Phantom Canyon
2006 | 10:00 | 35mm | Black and white
Multiple prize winner screened at more than 50 festivals worldwide
Phantom Canyon is an exploration of memories and a personal reflection on a pivotal journey taken years ago. The film metaphorically circumnavigates this experience and is a surreal meditation on the filmmaker's process of interpretation. Music and sound by Bruce Odland.
“Stacey Steers creates an utterly distinctive style of low-tech animation that is at once antiquated and completely contemporary. Composed entirely from over 4,000 handmade photomontages, her film brings to life images from 19th century science photographer Eadweard Muybridge. Eerily surreal and visually stunning, Phantom Canyon mixes its gorgeous imagery with an equally beautiful, if not equally bizarre, score to create a true work of art.”
—Ann Arbor Film Festival
Production notes
2006 | 10:00 | 35mm | Black and white
Phantom Canyon is the first in a trilogy that examines the psychological terrain of women’s inner worlds in this metaphoric reckoning with a defining journey taken long ago. The film is composed of over 4000 6- x 8-inch collages. These were constructed from photocopied elements of 18th and 19th century engravings, primarily Dover clip art, combined with figures from Eadweard Muybridge’s Human and Animal Locomotion, first published in 1887.

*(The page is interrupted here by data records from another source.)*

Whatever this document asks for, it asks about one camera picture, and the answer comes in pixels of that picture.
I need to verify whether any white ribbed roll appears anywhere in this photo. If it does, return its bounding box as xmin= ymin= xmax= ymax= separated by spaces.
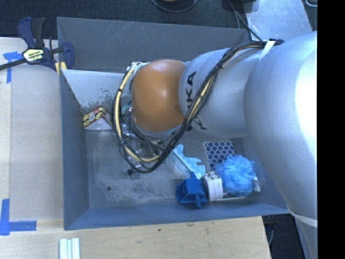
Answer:
xmin=202 ymin=171 xmax=224 ymax=202

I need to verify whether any blue mesh bath sponge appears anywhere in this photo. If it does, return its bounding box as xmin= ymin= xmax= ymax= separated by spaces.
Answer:
xmin=214 ymin=154 xmax=257 ymax=198

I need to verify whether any dark blue plastic piece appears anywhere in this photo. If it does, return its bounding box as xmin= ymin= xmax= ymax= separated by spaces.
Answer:
xmin=175 ymin=171 xmax=208 ymax=209

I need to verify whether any pale wood board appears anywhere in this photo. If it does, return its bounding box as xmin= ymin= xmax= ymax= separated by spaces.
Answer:
xmin=9 ymin=65 xmax=65 ymax=222

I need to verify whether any grey metal bin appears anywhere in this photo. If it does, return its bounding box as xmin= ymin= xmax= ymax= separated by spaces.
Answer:
xmin=56 ymin=16 xmax=291 ymax=231

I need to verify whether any blue and white patterned box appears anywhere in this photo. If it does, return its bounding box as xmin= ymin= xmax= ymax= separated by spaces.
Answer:
xmin=203 ymin=141 xmax=236 ymax=171

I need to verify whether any pale blue speckled flat piece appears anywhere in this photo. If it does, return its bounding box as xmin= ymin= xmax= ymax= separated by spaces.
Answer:
xmin=171 ymin=144 xmax=206 ymax=180

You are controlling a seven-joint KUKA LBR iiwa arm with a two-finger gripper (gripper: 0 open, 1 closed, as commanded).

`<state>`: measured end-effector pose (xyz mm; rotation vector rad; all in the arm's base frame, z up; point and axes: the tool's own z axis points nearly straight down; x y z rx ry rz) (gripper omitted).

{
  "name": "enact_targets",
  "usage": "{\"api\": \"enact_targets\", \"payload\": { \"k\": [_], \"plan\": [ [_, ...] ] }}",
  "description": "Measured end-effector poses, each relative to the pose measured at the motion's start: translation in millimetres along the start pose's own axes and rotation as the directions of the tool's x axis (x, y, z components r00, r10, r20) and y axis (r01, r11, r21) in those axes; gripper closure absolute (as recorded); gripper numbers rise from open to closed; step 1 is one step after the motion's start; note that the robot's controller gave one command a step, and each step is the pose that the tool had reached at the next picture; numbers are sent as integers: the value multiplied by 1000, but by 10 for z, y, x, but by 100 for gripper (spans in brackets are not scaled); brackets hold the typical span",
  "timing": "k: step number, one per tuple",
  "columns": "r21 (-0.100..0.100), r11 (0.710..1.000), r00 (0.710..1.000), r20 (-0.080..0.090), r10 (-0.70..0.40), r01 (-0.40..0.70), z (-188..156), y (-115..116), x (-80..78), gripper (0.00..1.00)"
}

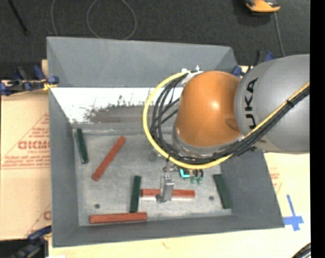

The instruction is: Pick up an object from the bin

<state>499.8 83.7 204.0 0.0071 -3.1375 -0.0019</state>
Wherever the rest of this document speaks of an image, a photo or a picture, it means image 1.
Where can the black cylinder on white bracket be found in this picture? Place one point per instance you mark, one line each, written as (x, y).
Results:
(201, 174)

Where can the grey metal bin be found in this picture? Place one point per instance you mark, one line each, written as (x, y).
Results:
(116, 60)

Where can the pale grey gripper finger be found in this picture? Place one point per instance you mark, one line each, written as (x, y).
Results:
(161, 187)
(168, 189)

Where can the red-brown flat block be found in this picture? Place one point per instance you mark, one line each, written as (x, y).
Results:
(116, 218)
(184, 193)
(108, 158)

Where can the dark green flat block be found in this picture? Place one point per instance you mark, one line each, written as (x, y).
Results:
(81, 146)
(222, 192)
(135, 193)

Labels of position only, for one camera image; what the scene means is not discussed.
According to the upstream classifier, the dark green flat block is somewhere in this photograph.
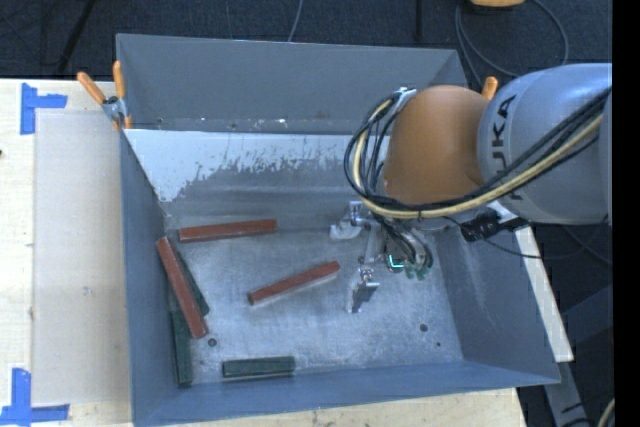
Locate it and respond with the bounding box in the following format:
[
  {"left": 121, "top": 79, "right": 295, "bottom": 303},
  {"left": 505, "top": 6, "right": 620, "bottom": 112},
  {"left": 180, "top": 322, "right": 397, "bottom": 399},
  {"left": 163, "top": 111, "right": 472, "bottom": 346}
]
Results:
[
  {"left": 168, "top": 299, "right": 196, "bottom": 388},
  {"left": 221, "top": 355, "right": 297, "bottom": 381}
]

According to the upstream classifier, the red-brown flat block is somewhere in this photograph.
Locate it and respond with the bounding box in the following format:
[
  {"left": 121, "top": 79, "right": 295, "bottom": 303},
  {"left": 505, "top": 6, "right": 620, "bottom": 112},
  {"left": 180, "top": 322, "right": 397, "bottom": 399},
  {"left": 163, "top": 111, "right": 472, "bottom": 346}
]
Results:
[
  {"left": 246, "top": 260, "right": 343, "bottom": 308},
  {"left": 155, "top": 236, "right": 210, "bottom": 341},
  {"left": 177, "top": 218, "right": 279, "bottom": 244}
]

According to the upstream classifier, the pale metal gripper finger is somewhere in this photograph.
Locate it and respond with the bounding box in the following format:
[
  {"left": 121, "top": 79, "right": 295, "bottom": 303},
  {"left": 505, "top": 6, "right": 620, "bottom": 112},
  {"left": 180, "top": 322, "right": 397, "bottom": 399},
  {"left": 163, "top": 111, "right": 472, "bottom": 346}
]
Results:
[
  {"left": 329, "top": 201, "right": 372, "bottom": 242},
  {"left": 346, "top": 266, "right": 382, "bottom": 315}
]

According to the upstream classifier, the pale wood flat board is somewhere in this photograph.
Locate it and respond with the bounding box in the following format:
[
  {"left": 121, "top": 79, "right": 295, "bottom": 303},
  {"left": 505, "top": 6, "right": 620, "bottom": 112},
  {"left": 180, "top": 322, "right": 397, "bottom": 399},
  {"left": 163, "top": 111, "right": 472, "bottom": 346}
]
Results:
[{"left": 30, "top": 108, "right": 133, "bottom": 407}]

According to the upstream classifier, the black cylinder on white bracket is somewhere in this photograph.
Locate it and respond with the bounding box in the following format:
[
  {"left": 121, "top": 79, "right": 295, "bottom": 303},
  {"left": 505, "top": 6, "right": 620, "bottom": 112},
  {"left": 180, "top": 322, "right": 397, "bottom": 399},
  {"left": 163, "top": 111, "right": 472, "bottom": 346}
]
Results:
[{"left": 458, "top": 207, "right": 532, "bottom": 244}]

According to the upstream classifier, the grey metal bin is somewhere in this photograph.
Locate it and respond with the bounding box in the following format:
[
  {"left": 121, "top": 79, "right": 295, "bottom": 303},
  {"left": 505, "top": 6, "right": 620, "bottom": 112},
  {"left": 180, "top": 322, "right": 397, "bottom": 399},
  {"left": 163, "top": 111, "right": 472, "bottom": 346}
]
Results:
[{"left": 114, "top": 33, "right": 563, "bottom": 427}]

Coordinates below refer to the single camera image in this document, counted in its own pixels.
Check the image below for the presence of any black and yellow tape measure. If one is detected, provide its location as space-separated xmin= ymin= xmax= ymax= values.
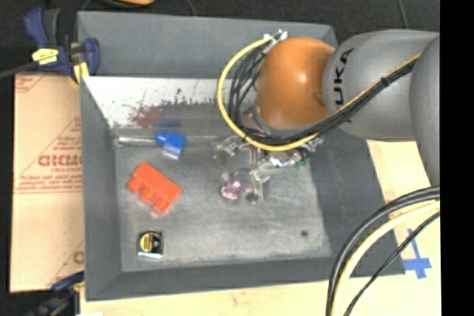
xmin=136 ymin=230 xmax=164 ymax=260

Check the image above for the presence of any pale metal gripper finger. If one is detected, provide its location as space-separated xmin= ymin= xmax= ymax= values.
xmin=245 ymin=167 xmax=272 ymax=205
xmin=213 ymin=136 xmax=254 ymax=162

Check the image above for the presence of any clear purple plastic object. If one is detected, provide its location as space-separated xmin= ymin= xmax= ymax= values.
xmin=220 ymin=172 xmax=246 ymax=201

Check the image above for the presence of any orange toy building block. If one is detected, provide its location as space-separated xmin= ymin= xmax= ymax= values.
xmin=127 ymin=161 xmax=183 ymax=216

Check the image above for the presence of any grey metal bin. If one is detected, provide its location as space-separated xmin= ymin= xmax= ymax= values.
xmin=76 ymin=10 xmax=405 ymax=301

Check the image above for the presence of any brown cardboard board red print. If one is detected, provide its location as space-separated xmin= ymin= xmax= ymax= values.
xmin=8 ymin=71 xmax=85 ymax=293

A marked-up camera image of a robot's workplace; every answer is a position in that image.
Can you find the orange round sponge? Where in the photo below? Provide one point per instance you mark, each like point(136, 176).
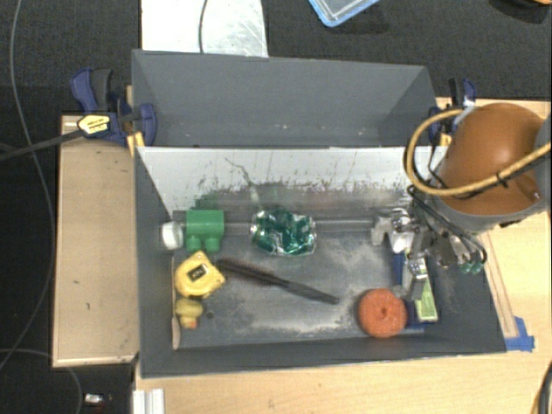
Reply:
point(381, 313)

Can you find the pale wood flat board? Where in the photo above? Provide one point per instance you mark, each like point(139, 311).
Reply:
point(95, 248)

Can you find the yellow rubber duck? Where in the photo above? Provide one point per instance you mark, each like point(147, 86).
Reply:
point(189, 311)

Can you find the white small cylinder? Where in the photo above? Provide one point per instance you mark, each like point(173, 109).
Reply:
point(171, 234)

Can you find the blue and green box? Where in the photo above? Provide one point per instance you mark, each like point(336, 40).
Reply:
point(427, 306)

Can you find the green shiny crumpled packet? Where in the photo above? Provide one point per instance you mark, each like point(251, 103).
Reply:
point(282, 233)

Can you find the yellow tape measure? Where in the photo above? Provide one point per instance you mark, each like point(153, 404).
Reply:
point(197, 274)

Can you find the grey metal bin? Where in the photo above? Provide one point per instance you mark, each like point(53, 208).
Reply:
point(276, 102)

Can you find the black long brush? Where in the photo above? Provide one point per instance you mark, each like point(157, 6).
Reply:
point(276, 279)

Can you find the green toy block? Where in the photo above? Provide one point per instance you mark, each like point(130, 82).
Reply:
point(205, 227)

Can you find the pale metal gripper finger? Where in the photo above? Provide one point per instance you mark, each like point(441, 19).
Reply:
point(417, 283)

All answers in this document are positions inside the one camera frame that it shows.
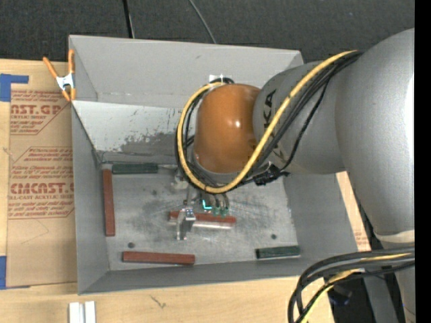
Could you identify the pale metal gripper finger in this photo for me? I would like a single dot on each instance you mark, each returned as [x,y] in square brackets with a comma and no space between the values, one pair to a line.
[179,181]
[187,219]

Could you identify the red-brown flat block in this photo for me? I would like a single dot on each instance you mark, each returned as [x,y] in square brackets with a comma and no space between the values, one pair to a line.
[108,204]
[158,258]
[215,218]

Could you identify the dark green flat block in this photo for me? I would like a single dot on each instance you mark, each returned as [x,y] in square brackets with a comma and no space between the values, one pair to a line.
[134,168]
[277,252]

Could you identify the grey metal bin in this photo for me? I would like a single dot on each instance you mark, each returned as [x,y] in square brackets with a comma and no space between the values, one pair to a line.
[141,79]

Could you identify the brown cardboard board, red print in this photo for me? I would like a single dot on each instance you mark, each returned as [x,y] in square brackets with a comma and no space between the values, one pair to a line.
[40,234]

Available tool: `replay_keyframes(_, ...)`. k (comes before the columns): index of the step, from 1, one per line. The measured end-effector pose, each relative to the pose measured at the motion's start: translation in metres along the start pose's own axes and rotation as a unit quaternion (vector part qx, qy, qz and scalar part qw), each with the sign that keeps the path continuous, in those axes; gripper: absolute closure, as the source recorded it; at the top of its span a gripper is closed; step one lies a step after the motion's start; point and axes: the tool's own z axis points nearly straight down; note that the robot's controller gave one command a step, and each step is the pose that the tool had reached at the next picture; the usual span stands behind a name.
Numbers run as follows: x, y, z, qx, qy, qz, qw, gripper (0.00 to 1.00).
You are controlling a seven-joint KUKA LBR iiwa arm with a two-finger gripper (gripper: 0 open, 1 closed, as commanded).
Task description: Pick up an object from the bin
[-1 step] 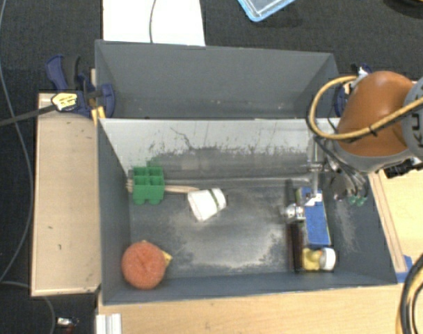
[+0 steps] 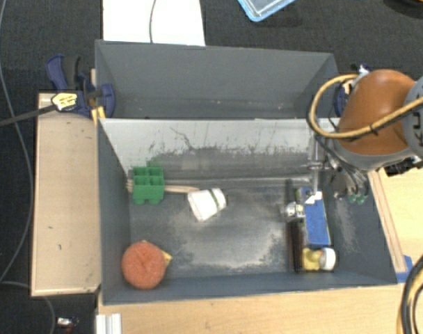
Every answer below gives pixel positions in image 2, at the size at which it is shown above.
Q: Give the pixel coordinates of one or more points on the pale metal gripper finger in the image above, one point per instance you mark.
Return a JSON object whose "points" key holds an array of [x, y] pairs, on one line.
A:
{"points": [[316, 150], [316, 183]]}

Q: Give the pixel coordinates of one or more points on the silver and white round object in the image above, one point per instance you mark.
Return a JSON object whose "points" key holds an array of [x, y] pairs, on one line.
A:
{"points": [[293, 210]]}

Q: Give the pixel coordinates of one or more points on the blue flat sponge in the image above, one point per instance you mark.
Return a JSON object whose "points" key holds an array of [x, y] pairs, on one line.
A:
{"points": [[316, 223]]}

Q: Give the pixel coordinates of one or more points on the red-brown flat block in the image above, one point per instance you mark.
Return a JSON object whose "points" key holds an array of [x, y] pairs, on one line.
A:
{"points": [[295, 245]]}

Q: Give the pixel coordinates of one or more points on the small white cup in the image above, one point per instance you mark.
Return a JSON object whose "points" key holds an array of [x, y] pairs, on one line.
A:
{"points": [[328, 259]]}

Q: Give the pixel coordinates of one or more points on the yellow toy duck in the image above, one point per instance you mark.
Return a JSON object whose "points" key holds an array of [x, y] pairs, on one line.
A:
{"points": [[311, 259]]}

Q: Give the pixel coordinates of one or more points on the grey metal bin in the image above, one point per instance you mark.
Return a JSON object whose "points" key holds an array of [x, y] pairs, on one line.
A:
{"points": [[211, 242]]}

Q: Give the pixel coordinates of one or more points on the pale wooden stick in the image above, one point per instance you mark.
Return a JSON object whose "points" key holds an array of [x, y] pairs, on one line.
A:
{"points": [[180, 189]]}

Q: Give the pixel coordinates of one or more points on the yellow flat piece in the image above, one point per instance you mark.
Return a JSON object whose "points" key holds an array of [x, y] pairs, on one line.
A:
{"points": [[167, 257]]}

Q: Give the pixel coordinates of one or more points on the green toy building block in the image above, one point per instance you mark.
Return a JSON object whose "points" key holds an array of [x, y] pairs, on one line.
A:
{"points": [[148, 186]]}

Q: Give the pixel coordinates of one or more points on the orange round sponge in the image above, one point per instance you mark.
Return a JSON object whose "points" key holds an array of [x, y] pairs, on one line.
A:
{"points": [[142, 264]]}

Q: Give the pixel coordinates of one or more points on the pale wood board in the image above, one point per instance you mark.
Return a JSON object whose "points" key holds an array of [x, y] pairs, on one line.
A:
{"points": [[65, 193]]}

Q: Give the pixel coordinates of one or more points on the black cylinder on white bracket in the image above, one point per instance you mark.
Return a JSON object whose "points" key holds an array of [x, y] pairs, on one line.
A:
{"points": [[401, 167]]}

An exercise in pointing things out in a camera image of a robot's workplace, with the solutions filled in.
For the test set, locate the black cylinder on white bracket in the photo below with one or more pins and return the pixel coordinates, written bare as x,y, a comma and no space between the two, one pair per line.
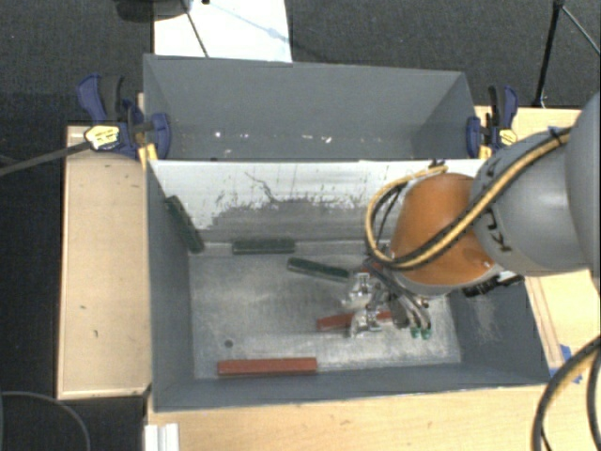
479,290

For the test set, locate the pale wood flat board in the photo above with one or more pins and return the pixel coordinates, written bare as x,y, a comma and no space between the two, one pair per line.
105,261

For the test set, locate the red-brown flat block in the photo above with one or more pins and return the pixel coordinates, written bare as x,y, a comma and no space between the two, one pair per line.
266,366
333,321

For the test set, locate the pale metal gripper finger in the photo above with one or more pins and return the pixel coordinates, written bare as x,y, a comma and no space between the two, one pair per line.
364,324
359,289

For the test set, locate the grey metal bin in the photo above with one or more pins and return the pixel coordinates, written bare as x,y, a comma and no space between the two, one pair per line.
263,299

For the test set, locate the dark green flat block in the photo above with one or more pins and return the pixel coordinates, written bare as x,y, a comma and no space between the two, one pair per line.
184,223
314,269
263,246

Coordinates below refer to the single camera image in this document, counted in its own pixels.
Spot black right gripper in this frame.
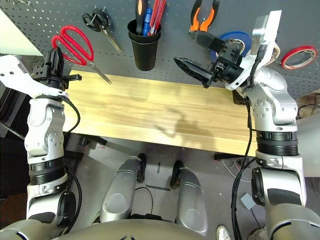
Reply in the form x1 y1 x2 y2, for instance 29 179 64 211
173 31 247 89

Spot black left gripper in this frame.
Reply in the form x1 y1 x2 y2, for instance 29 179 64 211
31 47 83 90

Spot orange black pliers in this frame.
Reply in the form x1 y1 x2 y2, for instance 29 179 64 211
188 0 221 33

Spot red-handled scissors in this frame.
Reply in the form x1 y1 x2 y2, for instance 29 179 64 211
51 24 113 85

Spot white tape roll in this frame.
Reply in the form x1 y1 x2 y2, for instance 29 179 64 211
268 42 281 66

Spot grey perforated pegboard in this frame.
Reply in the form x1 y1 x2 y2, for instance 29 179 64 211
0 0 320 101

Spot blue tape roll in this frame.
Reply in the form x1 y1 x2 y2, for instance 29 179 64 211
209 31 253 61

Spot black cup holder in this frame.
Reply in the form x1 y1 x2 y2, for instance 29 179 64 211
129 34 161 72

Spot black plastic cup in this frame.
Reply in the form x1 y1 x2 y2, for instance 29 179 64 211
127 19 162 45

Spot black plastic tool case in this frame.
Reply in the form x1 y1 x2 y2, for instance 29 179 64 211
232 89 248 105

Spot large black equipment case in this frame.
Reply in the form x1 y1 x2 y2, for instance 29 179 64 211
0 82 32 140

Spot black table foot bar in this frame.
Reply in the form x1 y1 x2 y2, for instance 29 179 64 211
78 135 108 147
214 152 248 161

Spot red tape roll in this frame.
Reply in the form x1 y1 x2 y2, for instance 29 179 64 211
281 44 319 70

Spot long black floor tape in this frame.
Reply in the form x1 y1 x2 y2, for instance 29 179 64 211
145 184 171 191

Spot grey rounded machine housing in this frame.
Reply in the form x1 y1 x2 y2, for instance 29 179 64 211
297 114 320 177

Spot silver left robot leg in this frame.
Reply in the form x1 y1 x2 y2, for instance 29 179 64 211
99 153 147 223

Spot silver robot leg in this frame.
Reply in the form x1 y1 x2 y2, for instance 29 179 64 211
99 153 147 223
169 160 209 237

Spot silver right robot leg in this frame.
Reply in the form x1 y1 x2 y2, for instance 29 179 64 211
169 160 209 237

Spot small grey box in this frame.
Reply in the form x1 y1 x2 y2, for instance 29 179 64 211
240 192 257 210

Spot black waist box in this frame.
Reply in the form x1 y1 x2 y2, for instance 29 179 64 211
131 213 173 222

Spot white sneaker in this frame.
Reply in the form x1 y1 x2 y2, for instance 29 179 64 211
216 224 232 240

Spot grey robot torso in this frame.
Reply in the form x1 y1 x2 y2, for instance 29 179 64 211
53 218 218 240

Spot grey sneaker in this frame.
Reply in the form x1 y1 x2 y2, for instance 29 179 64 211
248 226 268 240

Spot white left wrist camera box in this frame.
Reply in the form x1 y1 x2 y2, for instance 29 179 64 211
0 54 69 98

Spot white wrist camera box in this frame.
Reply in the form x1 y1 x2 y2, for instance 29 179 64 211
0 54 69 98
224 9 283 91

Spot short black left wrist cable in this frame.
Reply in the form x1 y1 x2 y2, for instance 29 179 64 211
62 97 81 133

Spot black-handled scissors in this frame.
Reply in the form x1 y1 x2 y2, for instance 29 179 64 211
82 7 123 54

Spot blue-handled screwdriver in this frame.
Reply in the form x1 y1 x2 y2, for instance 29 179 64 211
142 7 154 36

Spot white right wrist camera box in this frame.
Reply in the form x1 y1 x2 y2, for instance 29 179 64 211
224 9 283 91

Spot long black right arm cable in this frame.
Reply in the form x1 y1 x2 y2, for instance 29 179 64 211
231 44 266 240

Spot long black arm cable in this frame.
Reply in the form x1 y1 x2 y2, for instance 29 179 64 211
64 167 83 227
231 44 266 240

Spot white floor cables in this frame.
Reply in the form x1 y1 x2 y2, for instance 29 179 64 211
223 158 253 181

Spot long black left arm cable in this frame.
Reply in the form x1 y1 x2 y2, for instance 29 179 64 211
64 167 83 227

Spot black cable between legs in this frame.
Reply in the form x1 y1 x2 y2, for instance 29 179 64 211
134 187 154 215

The Muybridge figures were themselves collaged to create the movements necessary for the narrative flow of the film. The bodies of some with the heads of others, the arms of one on the torso of another, etc. The Phantom Canyon collages were then shot on an Oxberry animation stand using a 35mm Mitchell camera. There were texture layers added using transparencies.
The film took over four years to complete. Music and sound design were added in post-production by Bruce Odland.